EXERCISE DATA Block Start

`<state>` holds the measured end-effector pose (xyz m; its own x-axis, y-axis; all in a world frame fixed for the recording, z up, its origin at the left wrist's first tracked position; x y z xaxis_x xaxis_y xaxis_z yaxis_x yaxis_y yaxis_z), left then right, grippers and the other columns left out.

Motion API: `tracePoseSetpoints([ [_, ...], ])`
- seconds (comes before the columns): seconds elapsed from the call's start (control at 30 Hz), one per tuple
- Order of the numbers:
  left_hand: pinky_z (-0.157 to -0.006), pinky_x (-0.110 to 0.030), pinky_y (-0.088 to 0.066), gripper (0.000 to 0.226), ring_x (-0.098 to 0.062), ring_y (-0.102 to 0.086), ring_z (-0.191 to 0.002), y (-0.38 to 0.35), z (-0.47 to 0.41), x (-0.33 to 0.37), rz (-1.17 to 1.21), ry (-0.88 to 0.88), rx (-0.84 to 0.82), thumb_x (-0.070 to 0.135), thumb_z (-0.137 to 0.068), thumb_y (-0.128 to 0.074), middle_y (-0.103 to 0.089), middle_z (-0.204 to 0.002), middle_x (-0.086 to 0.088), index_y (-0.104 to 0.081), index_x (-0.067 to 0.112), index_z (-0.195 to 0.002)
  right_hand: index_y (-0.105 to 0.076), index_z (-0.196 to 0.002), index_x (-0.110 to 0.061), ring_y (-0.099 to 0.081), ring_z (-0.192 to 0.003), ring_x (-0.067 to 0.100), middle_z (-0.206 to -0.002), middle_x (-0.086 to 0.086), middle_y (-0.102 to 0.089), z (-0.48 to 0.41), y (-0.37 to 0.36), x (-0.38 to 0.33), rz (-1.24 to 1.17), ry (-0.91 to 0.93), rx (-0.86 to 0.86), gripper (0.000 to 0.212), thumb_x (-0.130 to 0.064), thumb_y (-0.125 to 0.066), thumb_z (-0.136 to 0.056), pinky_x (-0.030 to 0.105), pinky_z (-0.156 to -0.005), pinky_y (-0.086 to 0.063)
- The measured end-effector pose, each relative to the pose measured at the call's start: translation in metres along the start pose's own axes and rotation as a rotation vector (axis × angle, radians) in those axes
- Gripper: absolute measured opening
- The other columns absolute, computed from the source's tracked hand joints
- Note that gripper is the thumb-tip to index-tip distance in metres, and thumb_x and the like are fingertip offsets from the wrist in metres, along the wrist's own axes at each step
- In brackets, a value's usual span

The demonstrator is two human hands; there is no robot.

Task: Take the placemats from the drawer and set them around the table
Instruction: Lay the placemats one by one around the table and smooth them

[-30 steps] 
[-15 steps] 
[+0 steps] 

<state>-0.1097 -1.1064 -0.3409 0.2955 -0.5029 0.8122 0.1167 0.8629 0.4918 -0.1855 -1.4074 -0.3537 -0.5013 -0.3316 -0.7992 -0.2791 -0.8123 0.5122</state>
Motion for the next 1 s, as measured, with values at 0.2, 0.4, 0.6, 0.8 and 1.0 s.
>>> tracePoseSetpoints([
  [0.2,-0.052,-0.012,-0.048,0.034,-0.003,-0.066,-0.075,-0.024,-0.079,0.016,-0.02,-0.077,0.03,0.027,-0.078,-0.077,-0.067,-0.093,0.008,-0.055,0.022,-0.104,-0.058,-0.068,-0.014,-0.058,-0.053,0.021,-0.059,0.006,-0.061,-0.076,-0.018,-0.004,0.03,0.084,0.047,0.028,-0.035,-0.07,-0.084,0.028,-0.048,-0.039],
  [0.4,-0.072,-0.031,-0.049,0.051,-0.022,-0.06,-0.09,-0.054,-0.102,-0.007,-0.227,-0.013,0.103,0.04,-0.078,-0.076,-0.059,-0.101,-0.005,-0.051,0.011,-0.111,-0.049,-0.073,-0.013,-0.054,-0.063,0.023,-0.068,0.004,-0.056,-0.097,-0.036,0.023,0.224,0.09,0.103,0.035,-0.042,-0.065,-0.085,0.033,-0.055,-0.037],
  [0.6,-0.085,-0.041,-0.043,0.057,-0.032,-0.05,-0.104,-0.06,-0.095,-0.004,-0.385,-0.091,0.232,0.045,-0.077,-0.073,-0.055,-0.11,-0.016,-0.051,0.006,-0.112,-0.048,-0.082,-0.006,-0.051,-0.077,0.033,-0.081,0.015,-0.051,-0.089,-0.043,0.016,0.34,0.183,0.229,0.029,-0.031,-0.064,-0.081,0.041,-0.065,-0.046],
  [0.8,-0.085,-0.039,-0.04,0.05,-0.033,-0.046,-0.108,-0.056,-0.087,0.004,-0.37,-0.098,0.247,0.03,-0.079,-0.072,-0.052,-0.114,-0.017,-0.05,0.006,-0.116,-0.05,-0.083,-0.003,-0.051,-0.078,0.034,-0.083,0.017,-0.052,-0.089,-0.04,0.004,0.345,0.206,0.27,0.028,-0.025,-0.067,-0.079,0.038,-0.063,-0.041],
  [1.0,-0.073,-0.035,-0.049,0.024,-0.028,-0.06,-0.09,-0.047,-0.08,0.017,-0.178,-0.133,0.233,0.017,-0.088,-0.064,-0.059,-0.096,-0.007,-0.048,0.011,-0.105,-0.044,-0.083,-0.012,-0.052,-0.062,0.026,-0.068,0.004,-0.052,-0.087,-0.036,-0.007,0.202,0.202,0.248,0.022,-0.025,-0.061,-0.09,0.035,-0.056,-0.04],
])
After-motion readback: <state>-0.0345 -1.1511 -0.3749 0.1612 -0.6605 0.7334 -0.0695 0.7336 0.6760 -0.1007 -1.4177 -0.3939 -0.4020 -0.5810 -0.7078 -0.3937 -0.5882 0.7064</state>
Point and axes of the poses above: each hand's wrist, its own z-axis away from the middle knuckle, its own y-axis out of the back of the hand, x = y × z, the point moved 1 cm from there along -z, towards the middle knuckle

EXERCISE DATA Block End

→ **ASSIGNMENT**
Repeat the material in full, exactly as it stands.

→ **TASK RESPONSE**
`<state>` holds the measured end-effector pose (xyz m; its own x-axis, y-axis; all in a world frame fixed for the recording, z up, its origin at the left wrist's first tracked position; x y z xaxis_x xaxis_y xaxis_z yaxis_x yaxis_y yaxis_z), left then right, grippers and the other columns left out.

Motion API: `tracePoseSetpoints([ [_, ...], ])`
- seconds (comes before the columns): seconds elapsed from the call's start (control at 30 Hz), one per tuple
- Order of the numbers:
  left_hand: pinky_z (-0.157 to -0.006), pinky_x (-0.110 to 0.030), pinky_y (-0.088 to 0.066), gripper (0.000 to 0.226), ring_x (-0.098 to 0.062), ring_y (-0.102 to 0.086), ring_z (-0.191 to 0.002), y (-0.38 to 0.35), z (-0.47 to 0.41), x (-0.33 to 0.37), rz (-1.17 to 1.21), ry (-0.88 to 0.88), rx (-0.84 to 0.82), thumb_x (-0.070 to 0.135), thumb_z (-0.137 to 0.068), thumb_y (-0.128 to 0.074), middle_y (-0.103 to 0.089), middle_z (-0.204 to 0.002), middle_x (-0.086 to 0.088), index_y (-0.104 to 0.081), index_x (-0.067 to 0.112), index_z (-0.195 to 0.002)
  right_hand: index_y (-0.105 to 0.076), index_z (-0.196 to 0.002), index_x (-0.110 to 0.061), ring_y (-0.099 to 0.081), ring_z (-0.192 to 0.003), ring_x (-0.067 to 0.100), middle_z (-0.206 to -0.002), middle_x (-0.086 to 0.086), middle_y (-0.102 to 0.089), z (-0.48 to 0.41), y (-0.37 to 0.36), x (-0.38 to 0.33), rz (-1.24 to 1.17), ry (-0.91 to 0.93), rx (-0.86 to 0.86), gripper (0.000 to 0.212), thumb_x (-0.130 to 0.064), thumb_y (-0.125 to 0.066), thumb_z (-0.136 to 0.056), pinky_x (-0.030 to 0.105), pinky_z (-0.156 to -0.005), pinky_y (-0.086 to 0.063)
- The measured end-effector pose, each relative to the pose measured at the call's start: translation in metres along the start pose's own axes and rotation as a rotation vector (axis × angle, radians) in those axes
- Gripper: absolute measured opening
- The other columns absolute, computed from the source's tracked hand joints
- Note that gripper is the thumb-tip to index-tip distance in metres, and thumb_x and the like are fingertip offsets from the wrist in metres, along the wrist's own axes at each step
- In brackets, a value's usual span

The demonstrator is two human hands; there is no robot.

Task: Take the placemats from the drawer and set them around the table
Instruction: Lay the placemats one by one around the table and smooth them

[-30 steps] 
[-15 steps] 
[+0 steps] 

<state>-0.1097 -1.1064 -0.3409 0.2955 -0.5029 0.8122 0.1167 0.8629 0.4918 -0.1855 -1.4074 -0.3537 -0.5013 -0.3316 -0.7992 -0.2791 -0.8123 0.5122</state>
Motion for the next 1 s, as measured, with values at 0.2, 0.4, 0.6, 0.8 and 1.0 s.
>>> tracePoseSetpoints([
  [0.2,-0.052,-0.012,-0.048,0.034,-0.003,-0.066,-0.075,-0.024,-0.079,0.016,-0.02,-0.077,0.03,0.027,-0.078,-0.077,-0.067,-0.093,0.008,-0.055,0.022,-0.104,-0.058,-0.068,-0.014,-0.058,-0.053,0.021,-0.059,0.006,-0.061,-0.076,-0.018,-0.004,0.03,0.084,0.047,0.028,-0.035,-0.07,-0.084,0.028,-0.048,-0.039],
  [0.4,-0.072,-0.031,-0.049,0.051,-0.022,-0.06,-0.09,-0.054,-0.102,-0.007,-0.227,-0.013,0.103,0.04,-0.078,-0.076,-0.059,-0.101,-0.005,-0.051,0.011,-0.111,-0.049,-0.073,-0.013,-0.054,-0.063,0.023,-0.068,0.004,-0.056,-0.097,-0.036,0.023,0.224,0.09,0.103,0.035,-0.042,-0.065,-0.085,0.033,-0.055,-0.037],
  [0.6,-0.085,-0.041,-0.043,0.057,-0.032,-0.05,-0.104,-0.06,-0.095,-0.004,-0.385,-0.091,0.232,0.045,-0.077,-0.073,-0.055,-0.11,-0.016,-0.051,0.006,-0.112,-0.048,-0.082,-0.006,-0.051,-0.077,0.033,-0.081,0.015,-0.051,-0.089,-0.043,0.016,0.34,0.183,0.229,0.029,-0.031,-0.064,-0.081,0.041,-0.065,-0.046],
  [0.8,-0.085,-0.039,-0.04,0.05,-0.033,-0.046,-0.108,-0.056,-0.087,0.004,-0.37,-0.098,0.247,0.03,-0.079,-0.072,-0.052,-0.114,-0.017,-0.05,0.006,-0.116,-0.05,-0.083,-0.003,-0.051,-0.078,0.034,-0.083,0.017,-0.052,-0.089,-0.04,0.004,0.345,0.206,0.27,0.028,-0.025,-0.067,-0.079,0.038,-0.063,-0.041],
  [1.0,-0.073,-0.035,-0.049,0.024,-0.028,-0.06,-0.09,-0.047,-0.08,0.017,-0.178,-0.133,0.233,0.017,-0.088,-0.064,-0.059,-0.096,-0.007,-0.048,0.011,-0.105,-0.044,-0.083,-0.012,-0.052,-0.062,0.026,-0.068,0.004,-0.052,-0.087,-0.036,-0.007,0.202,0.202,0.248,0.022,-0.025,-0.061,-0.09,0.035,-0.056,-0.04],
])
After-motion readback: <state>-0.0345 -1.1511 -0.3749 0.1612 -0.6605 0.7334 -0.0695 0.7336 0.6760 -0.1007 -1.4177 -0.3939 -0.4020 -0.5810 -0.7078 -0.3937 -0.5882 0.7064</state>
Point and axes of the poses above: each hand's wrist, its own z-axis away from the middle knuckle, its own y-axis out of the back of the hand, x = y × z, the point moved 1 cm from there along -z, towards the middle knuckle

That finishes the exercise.